L’analyse succincte de ces approches démontre le besoin de développer des outils de conception d’écoproduits s’inscrivant dans une vision à long terme, comme le préconise le développement durable à travers le développement de produits viables pour l’économie et la société, équitables et qui bénéficient à l’économie locale en étant durable (robuste et fiable) pour l’environnement. L’actuelle crise écologique ouvre la voie aux développements de nouvelles approches comme le biomimétisme, peu définies sur le plan méthodologique (Molina et Raskin, 2018), mais pouvant avoir le potentiel de combler plus systémiquement les défis résultant du développement durable.
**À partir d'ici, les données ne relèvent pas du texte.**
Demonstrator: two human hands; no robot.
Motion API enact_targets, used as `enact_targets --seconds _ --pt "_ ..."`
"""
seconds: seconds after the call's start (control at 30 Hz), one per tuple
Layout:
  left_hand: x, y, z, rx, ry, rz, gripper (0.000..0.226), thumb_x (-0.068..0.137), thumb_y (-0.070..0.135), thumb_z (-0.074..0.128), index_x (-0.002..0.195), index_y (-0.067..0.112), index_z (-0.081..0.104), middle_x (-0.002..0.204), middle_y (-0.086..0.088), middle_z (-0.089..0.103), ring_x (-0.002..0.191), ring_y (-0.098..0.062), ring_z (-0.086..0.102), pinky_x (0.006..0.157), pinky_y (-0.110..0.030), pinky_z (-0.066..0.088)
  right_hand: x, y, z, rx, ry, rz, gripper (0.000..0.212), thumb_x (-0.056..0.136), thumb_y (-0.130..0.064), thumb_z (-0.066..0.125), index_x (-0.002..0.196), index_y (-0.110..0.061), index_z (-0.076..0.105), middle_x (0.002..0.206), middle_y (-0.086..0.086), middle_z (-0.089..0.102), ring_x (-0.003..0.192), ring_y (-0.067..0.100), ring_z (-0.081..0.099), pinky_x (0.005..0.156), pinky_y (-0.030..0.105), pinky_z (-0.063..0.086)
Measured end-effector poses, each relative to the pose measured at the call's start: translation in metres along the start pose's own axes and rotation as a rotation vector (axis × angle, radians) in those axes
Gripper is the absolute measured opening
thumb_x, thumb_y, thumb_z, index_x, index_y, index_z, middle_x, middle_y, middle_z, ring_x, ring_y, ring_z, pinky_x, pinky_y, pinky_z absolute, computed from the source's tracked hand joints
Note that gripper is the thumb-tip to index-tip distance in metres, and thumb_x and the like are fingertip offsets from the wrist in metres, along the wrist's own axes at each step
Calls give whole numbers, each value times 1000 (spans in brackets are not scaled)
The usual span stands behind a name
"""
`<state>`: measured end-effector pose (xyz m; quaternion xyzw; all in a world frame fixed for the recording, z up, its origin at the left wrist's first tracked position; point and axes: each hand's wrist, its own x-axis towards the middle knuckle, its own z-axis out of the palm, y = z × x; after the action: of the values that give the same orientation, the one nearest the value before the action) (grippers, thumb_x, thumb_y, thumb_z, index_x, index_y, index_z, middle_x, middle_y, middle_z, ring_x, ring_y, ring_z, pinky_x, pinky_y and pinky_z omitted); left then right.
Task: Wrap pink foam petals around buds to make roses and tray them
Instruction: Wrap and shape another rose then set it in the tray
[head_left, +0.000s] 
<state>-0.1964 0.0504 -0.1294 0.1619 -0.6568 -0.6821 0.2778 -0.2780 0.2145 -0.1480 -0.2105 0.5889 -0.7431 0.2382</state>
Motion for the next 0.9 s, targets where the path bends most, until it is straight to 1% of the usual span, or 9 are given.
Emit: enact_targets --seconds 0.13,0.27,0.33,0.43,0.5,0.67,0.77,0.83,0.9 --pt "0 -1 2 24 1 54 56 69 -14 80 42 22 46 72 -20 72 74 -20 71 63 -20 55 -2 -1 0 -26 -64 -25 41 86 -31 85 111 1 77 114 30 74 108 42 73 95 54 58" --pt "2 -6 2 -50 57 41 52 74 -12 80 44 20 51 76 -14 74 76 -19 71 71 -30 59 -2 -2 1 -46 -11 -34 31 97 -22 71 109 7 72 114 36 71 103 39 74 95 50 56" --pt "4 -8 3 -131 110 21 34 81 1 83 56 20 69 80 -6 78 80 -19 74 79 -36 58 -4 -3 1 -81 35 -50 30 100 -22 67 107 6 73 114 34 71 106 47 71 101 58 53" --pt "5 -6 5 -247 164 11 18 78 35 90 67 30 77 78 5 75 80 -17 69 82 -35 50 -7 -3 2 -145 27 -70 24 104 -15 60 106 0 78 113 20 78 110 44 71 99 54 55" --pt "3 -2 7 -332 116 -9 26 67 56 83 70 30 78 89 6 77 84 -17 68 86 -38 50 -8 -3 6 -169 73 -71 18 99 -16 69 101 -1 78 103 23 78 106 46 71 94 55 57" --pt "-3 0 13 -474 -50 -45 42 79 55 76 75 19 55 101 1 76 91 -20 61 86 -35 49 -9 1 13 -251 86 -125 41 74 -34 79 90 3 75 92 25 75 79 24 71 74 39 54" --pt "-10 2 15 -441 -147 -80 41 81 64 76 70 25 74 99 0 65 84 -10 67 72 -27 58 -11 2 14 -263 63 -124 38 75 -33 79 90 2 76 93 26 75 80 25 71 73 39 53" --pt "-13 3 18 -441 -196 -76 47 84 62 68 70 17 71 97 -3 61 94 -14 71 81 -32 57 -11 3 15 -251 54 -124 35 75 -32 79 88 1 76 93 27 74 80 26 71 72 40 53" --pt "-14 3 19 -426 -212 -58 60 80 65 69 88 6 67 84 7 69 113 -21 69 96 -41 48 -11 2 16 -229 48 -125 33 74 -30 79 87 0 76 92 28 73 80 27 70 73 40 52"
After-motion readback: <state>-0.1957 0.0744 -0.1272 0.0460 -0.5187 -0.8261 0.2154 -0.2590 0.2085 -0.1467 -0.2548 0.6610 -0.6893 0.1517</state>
Papanek (1974) affirmait déjà à son époque que le designer doit s’intéresser à l’écologie et à l’éthologie pour trouver des équivalents aux systèmes biologiques, parce qu’il n’est ni possible ni souhaitable de créer un objet, sans tenir compte de son contexte sociologique, psychologique et urbain. De cette façon, le biomimétisme pourrait représenter un véritable changement dans notre économie en transformant nos façons de penser sur la conception, la production, le transport et la distribution de biens et services (Ataide, 2010).